21. 06. 2022 Davide Sbetti Log Management, Log-SIEM

Elastic Transformations: How to Aggregate and Enrich Your Data

In a previous article I analyzed how you can create effective visualizations in Kibana, and how to apply machine learning jobs with the goal of extracting as much information as possible from our data.

However, you can also think of data as a raw material, which sometimes needs to be transformed and manipulated before allowing us to extract all possible information.

In this article, let us try to analyze some generated logs and, supposing we don’t have any particular prior knowledge, trying to understand how even simple data transformations can help us in our task.

Importing the sample data

To explore the various techniques on some data, I used a Python script to generate some web logs,with some specific characteristics that we will try to uncover during our data analysis. The data, available as a .csv file attached to the end of this article, can be imported directly into the Kibana interface by clicking on Add your data and then Upload file. You can then directly drag and drop the data file to load it. A click on Import then allows us to specify the destination index and complete the loading process.

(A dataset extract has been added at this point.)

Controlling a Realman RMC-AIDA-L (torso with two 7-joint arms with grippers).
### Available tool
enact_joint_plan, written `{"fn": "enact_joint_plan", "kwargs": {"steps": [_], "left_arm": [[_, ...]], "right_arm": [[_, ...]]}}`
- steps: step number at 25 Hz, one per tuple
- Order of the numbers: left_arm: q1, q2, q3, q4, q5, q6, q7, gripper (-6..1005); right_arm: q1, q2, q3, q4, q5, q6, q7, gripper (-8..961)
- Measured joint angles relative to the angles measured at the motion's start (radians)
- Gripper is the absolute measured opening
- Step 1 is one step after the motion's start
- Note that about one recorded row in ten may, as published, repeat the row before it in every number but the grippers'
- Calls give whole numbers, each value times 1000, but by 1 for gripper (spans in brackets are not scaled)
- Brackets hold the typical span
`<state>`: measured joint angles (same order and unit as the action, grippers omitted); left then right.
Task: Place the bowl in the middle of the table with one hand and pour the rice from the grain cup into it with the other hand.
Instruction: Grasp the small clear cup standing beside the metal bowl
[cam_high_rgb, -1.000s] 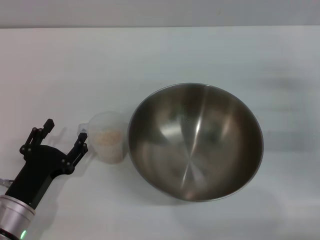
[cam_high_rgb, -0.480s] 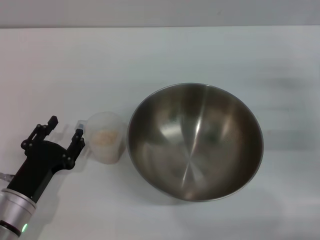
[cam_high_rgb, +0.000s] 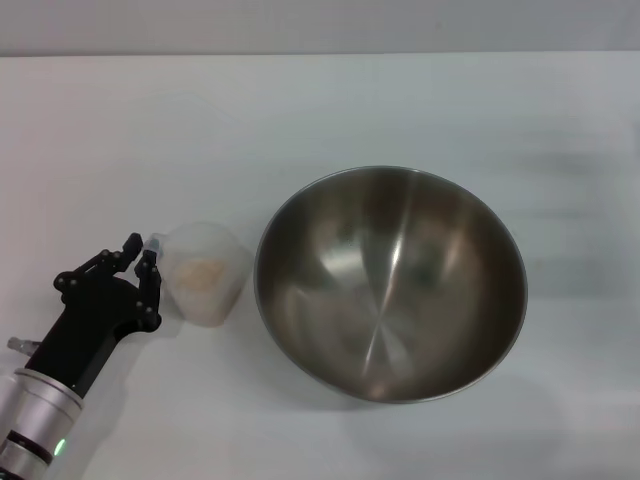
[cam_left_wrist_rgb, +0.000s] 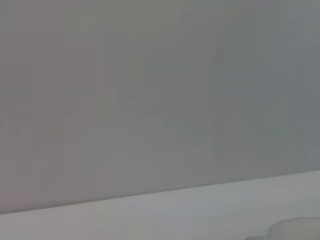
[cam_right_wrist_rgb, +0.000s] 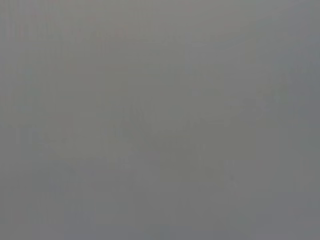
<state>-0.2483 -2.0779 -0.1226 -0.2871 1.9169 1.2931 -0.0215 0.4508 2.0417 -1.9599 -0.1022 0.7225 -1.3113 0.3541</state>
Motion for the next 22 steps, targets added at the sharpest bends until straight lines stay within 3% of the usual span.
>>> {"fn": "enact_joint_plan", "kwargs": {"steps": [2,4,16,22], "left_arm": [[-2,0,0,-4,0,0,0,302],[-5,0,0,-8,0,1,-1,83],[-35,-2,-72,-11,-1,5,41,22],[-69,-2,-88,-50,0,99,322,23]], "right_arm": [[2,0,0,-1,0,0,0,467],[5,0,0,-1,0,1,0,467],[10,2,0,-2,0,11,0,466],[18,0,6,2,1,11,0,467]]}}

Uploading a data file through Kibana

What are we looking at? A first analysis

After the upload and index creation process are completed, we can browse the data through the Discover functionality to get a first look at the characteristics of the uploaded logs.

From this first look we can observe that the index contains about 16.000 web logs, although just a handful of fields, namely the timestamp of the request, the source IP (clientip) and the page visited. As also described in the previous article about data visualization, a simple plot can often help during the first phases of data analysis to understand how to proceed.

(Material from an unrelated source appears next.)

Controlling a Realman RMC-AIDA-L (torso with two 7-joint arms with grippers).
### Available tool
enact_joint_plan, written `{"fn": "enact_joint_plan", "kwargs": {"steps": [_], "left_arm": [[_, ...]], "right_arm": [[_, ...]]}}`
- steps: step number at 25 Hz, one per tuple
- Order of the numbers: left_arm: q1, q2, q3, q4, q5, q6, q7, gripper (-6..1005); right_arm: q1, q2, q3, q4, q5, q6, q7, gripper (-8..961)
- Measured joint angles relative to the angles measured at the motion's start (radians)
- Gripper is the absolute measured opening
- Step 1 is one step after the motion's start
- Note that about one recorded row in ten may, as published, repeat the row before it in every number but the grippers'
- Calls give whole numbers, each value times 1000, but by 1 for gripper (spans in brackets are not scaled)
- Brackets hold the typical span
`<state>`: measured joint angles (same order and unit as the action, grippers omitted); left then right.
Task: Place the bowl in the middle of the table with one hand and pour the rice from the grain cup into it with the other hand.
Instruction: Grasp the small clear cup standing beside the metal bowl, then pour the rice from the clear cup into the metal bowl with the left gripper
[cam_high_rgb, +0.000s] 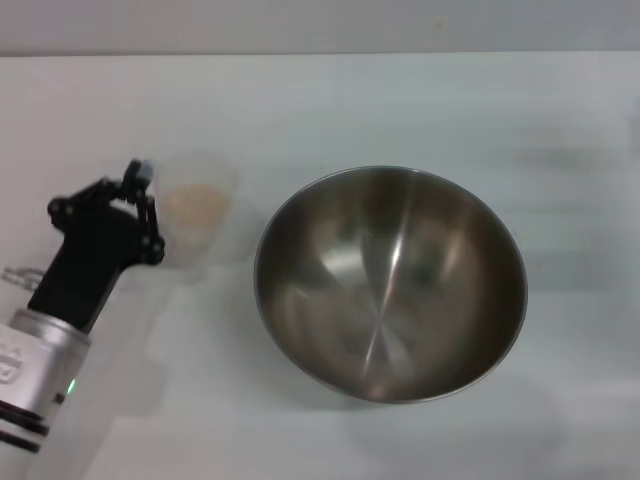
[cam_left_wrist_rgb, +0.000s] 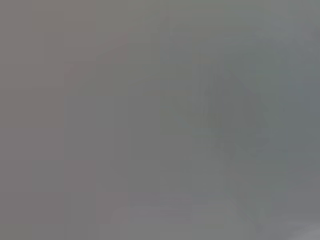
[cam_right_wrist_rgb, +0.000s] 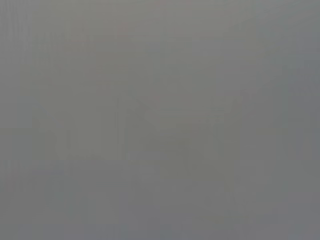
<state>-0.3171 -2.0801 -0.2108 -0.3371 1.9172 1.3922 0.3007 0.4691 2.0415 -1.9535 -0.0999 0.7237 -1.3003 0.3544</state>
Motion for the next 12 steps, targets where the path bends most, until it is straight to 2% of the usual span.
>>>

We can thus again exploit the Data Visualizer, available in the Machine Learning section, to obtain some useful initial insights.

From the summary table and statistics provided by Kibana we can already tease out some characteristics from our data, taken from a sample of 5,000 logs. For example, we can see how there are understandably multiple requests per day by looking at the number of distinct values for the timestamp column. Moreover, we can also recognize in general how a single clientIP performs just a handful requests, and that thus an analysis of the traffic per IP would probably not bring us any great discoveries (in fact, this was a planned characteristic of the dataset to avoid misleading the user during the analysis).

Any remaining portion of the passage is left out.